Five years after the Pennsylvania Supreme Court took asbestos-related and other long-tail diseases out of the realm of workers' compensation, a bill in the General Assembly would put them back, in a move to relieve employers of expensive tort liability.
As asbestos claims have climbed steadily in recent years, some major Pennsylvania business interests, including U.S. Steel, the makers of Certainteed insulation, and the Pennsylvania Chamber of Business and Industry, are putting their weight behind the legislation.
Labor groups, trial lawyers and claimants' attorneys have vowed to fight it.
But workers' compensation insurance carriers, often found on the same side as employers, are saying, "Hold on a minute." The bill now gaining traction in the House and Senate would apply retroactively, meaning that carriers could face claims from years ago for which they never budgeted or charged premiums.
"Employers want to reduce their exposure. OK, we get that," said Sam Marshall, president of the Insurance Federation of Pennsylvania. "But the problem is, it could create retroactive liability without retroactive premiums to pay for it."
House Bill 2207 and its Senate counterpart, SB 1052, would reverse the effects of Tooey v. AK Steel Corp., which held that because of a time limit in the state's workers' compensation law, diseases that don't show symptoms for decades must be litigated in tort claims.
Pennsylvania's workers' compensation statute requires that diseases must manifest themselves within 300 weeks of the worker's employment at the defendant company. But because asbestos diseases such as mesothelioma, along with cancer and other conditions linked to workplace chemicals, may not sicken a victim for decades, workers were left with limited financial remedy.
The Tooey ruling changed all that and allowed injured workers to take latent disease tort claims against employers directly to civil court.
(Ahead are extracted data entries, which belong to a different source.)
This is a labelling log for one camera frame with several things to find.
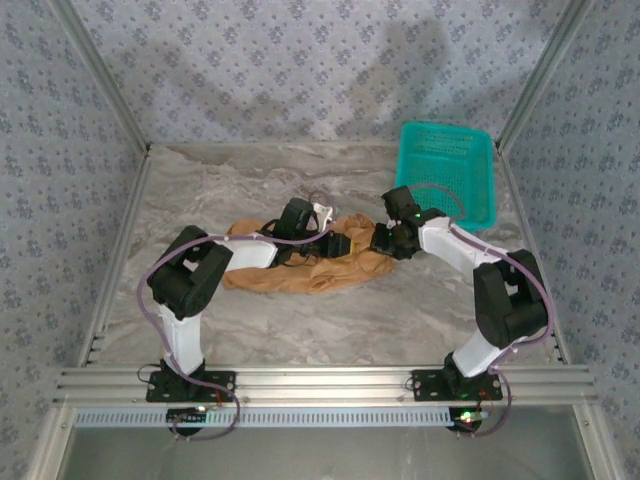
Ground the tan t-shirt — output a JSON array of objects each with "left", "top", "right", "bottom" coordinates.
[{"left": 221, "top": 212, "right": 396, "bottom": 295}]

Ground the teal plastic mesh basket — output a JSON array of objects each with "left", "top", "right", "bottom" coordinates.
[{"left": 393, "top": 121, "right": 499, "bottom": 234}]

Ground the black controller board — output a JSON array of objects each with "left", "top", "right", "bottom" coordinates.
[
  {"left": 166, "top": 405, "right": 210, "bottom": 432},
  {"left": 448, "top": 405, "right": 490, "bottom": 435}
]

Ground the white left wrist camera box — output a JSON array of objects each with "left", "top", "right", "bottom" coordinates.
[{"left": 310, "top": 201, "right": 337, "bottom": 225}]

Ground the aluminium table back rail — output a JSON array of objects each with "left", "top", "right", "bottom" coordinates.
[{"left": 149, "top": 141, "right": 404, "bottom": 150}]

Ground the aluminium table side rail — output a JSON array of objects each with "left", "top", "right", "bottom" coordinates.
[
  {"left": 79, "top": 147, "right": 154, "bottom": 369},
  {"left": 498, "top": 147, "right": 572, "bottom": 365}
]

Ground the aluminium mounting rail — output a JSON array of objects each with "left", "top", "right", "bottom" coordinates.
[{"left": 53, "top": 365, "right": 599, "bottom": 405}]

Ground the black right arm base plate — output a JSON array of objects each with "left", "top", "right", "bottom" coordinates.
[{"left": 410, "top": 368, "right": 504, "bottom": 403}]

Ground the grey slotted cable duct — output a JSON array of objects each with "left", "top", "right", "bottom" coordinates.
[{"left": 73, "top": 405, "right": 466, "bottom": 430}]

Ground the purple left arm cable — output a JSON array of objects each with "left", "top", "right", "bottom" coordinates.
[{"left": 137, "top": 188, "right": 342, "bottom": 442}]

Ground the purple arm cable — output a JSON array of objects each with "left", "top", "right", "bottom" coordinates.
[
  {"left": 137, "top": 188, "right": 342, "bottom": 442},
  {"left": 407, "top": 182, "right": 557, "bottom": 440}
]

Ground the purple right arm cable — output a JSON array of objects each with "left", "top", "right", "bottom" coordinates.
[{"left": 407, "top": 182, "right": 557, "bottom": 440}]

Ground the aluminium corner post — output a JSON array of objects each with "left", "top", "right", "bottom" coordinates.
[
  {"left": 496, "top": 0, "right": 599, "bottom": 151},
  {"left": 47, "top": 0, "right": 153, "bottom": 154}
]

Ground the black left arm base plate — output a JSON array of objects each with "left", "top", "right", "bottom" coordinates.
[{"left": 145, "top": 370, "right": 237, "bottom": 404}]
"As a result of Tooey, there has been an exponential increase in the number of civil asbestos actions filed against employers," reads a memo about the bill from its Senate sponsor, Sen. Kim Ward, R-Hempfield Township. "These actions had typically been brought solely against asbestos manufacturers. These actions are unpredictable for employees and potentially devastating for employers."
Her bill "would restore the grand bargain by bringing occupational diseases with symptoms that may take years to manifest, such as asbestosis and mesothelioma, back into the workers’ compensation system," the memo said.
The legislation would soften the blow for injured workers a bit: Instead of limiting the window of symptoms to 300 weeks from employment, as the current law requires, it would dictate that claims must be filed within 300 weeks of diagnosis.
"The committee didn't want workers to have no recourse at all, so it changed the time period to 300 weeks from when the worker is diagnosed with the disease," said Eric Kratz, executive director of the Senate Labor and Industry Committee, where the bill is under consideration. The committee is chaired by Ward.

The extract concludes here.